# Votex body kit for TT Audi part # 8N00716009AX



## TTQ2K2 (Jun 25, 2009)

Anyone have this body kit installed on a 225 coupe? post pic please. need to see photo before I hit "buy" and can't for the life of me find a photo of it installed. It is audi oem parts.
thanks


----------



## Tim G (Feb 16, 2005)

Here ya go fella


----------



## TTQ2K2 (Jun 25, 2009)

Thanks. Full body kit minus spoiler is available for $188.00usd at ecstuning. This link and others blazing thru US forums like a wildfire.
http://www.ecstuning.com/Audi-TT_MKI-Qu ... /ES510797/


----------



## Tim G (Feb 16, 2005)

Thats cheap. Shame its not in the UK!


----------



## zorg (Apr 25, 2006)

that is cheap, here is the link to the ttshop pics

http://www.thettshop.com/exterior.asp?c ... talog=2033


----------



## zorg (Apr 25, 2006)

9th post down
http://images.google.co.uk/imgres?imgur ... 5%26um%3D1


----------



## Tim G (Feb 16, 2005)

I do like the kit too, but I sometimes feel that on lighter cars where the kit stands out more that the colour matching often appears to be 'off' (even in the pic above). Don't know if its the way the light hits it or just the ones I've seen! Also it makes the wheels look smaller unless the cars decked! Darker cars pull it off better IMO.


----------



## zorg (Apr 25, 2006)

i tend to agree, i never fitted my rear valance in the end, the black one on the ttshop page looks sweet.

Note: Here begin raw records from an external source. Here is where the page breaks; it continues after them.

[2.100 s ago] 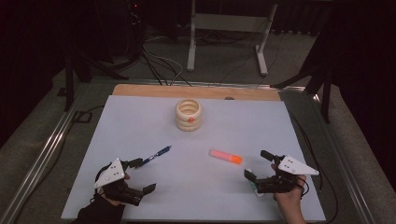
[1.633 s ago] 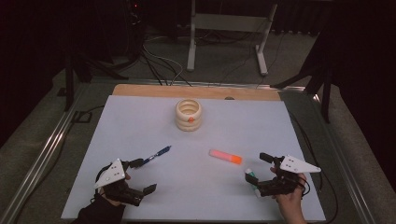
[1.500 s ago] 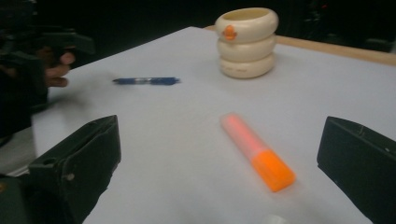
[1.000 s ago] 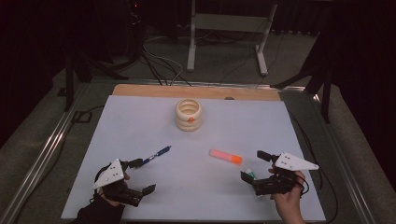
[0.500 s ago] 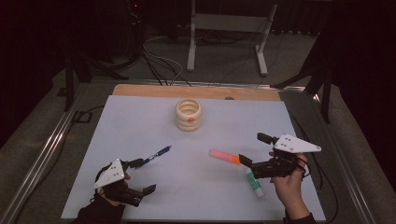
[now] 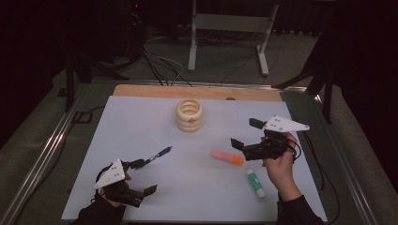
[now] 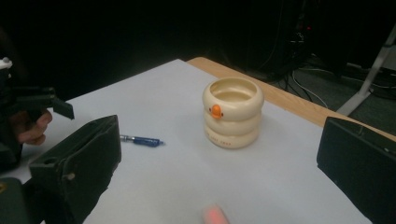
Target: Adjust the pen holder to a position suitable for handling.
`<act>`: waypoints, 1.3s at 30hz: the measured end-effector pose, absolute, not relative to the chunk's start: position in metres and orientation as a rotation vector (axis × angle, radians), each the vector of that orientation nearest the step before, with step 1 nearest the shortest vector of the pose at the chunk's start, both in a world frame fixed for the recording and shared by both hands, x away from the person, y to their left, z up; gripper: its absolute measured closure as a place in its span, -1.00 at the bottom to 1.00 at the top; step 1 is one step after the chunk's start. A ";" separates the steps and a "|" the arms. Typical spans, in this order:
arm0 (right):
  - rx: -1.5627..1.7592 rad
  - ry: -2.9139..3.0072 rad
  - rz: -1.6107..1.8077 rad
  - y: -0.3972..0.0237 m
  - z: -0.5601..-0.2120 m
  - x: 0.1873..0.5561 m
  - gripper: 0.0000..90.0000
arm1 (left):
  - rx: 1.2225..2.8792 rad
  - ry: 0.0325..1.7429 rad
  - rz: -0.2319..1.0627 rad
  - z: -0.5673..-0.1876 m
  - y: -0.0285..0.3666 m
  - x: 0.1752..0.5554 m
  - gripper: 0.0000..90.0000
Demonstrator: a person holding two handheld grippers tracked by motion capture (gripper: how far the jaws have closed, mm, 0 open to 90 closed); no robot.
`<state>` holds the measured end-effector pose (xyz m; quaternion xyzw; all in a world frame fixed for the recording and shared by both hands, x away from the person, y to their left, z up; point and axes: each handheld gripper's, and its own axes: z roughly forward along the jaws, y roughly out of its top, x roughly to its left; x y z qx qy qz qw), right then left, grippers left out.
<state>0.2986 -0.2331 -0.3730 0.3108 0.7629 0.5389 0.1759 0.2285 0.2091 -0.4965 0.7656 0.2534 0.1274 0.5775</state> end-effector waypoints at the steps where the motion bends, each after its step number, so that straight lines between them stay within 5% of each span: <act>1: 0.880 2.162 1.523 -0.232 -0.372 0.301 -1.00 | 1.792 0.591 0.301 -0.497 0.209 0.228 -0.99; 39: 0.919 2.263 1.447 -0.163 -0.376 0.384 -1.00 | 1.789 0.586 0.294 -0.496 0.208 0.228 -0.99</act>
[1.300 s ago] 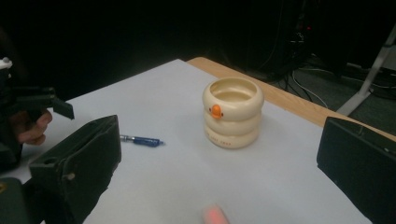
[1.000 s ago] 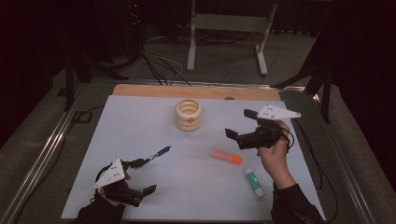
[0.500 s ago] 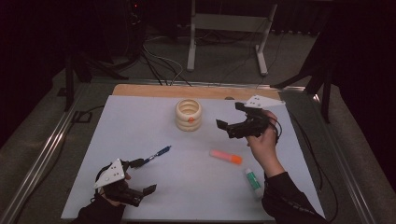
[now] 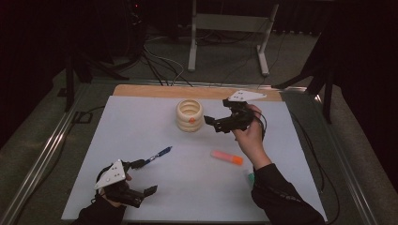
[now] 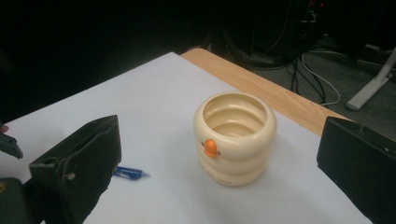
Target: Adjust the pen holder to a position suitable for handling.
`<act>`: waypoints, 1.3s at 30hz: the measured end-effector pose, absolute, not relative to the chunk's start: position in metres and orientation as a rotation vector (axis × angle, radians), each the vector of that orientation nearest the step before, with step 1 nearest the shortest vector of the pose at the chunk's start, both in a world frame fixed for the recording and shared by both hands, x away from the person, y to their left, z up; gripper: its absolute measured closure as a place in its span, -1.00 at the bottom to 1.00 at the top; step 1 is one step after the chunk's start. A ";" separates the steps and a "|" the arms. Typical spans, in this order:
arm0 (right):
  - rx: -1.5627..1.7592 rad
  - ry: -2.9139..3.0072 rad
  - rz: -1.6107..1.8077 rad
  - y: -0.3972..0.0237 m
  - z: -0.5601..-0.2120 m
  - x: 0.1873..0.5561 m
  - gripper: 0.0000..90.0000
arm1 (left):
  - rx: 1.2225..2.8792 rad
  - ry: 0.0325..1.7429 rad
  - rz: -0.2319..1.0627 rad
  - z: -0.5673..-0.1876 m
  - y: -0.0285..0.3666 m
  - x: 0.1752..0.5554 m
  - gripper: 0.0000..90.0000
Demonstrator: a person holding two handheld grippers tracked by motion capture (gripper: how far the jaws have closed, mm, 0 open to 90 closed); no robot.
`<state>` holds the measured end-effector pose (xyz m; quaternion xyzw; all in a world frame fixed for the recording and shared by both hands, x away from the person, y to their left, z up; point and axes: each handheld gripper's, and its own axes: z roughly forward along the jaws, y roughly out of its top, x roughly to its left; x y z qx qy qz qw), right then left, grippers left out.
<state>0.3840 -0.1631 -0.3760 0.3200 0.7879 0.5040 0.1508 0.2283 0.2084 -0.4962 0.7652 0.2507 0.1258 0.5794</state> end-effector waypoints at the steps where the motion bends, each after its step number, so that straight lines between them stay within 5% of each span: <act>1: 0.923 2.264 1.451 -0.161 -0.377 0.386 -1.00 | 1.793 0.585 0.294 -0.496 0.209 0.228 -0.99; 34: 1.239 2.336 1.168 -0.117 -0.386 0.462 -1.00 | 1.788 0.589 0.291 -0.497 0.209 0.229 -0.99; 39: 1.248 2.342 1.113 -0.102 -0.396 0.469 -0.82 | 1.793 0.586 0.293 -0.497 0.209 0.228 -0.99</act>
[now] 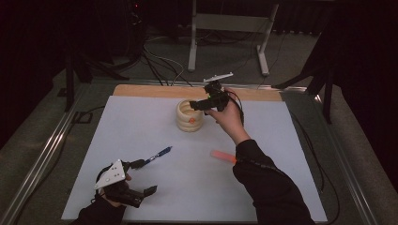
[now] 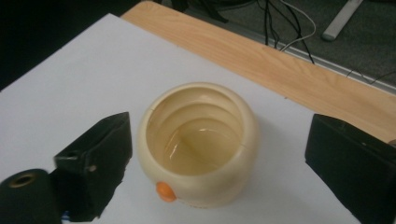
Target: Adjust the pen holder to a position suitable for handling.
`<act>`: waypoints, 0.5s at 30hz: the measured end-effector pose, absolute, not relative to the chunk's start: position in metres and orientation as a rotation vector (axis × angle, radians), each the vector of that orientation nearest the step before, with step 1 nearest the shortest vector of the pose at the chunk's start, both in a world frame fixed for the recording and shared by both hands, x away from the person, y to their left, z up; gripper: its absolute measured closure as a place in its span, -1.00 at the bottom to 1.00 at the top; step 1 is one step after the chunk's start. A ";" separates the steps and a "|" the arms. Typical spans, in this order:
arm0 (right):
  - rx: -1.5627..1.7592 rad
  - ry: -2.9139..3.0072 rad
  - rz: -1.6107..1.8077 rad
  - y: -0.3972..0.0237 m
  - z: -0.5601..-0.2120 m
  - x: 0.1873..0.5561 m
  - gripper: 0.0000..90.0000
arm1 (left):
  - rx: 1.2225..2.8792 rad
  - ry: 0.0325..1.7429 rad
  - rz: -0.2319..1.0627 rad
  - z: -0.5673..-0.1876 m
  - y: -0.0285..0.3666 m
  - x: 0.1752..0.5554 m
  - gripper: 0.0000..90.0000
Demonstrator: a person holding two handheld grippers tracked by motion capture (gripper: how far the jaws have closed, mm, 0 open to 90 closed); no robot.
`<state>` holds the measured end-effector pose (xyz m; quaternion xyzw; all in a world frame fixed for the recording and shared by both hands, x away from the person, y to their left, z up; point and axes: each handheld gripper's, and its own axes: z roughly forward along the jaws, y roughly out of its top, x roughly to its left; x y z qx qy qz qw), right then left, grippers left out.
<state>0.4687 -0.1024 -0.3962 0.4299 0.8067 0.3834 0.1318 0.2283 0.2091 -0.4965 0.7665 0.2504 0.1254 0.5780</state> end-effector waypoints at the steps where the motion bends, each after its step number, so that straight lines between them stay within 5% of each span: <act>1: 1.254 2.334 1.098 -0.099 -0.400 0.470 -0.79 | 1.793 0.585 0.294 -0.497 0.209 0.228 -0.99; 15: 1.326 2.271 0.896 -0.082 -0.426 0.479 -0.04 | 1.799 0.585 0.294 -0.497 0.210 0.229 -0.99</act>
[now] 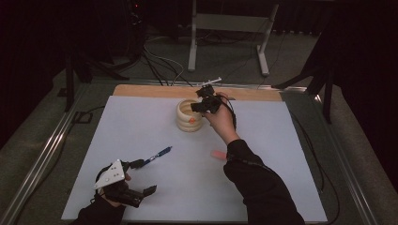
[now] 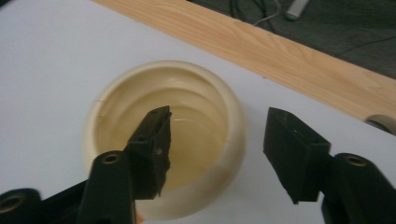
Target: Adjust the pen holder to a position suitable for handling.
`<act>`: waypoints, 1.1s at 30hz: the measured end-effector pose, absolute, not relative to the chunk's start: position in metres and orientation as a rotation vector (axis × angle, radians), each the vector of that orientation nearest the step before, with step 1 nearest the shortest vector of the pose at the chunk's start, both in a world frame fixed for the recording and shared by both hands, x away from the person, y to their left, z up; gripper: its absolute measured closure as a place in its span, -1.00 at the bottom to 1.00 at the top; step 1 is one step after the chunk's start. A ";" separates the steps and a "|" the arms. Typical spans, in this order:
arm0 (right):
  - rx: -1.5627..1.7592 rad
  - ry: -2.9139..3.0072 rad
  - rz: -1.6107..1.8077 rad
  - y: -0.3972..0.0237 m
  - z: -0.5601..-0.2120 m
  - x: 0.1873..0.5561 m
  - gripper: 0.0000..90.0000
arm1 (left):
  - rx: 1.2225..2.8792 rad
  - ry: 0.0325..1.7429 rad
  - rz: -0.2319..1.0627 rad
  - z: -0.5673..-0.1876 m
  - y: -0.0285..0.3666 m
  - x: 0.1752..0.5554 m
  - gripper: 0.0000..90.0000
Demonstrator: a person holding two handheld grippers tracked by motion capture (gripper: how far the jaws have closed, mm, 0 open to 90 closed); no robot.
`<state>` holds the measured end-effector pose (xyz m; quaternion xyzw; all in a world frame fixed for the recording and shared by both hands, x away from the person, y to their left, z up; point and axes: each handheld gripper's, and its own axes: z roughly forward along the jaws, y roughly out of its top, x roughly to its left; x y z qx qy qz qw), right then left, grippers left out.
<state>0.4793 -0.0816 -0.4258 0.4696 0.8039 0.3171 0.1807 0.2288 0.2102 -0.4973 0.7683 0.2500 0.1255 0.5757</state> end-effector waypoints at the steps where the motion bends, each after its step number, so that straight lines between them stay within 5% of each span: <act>1: 1.330 2.272 0.889 -0.081 -0.427 0.480 0.01 | 1.803 0.585 0.295 -0.497 0.210 0.229 -0.99; 10: 1.401 2.251 0.826 -0.078 -0.442 0.485 0.18 | 1.807 0.583 0.296 -0.498 0.210 0.229 -0.99; 20: 1.513 2.206 0.827 -0.077 -0.442 0.491 0.62 | 1.802 0.586 0.295 -0.498 0.211 0.229 -0.99; 33: 1.514 2.196 0.750 -0.086 -0.431 0.483 0.65 | 1.808 0.585 0.297 -0.498 0.210 0.229 -0.99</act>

i still think the rear spoiler is 8)

the kitted cars ive seen in the flesh have been darker.

-z


----------



## ian222 (May 4, 2007)

heres mine not taken any decent pics since lowering


----------



## was8v (Feb 8, 2009)

I have the rear spoiler on mine.

Its coming off ASAP - Does anyone have a standard denim blue spoiler that wants to swap?


----------



## Tim G (Feb 16, 2005)

ian222 said:


> heres mine not taken any decent pics since lowering
> 
> 
> 
> ...


See, Ians car looks very 8) One of my favourites in fact! But its black & decked!


----------



## ian222 (May 4, 2007)

Cheers Tim, oh and i took your advice to remove the tt badge looks much better


----------



## aidb (Mar 19, 2003)

TimG said:


> See, Ians car looks very 8) One of my favourites in fact! But its black & decked!


Agreed, the black on black looks fantastic Ian...very sinister, but in a good way.


----------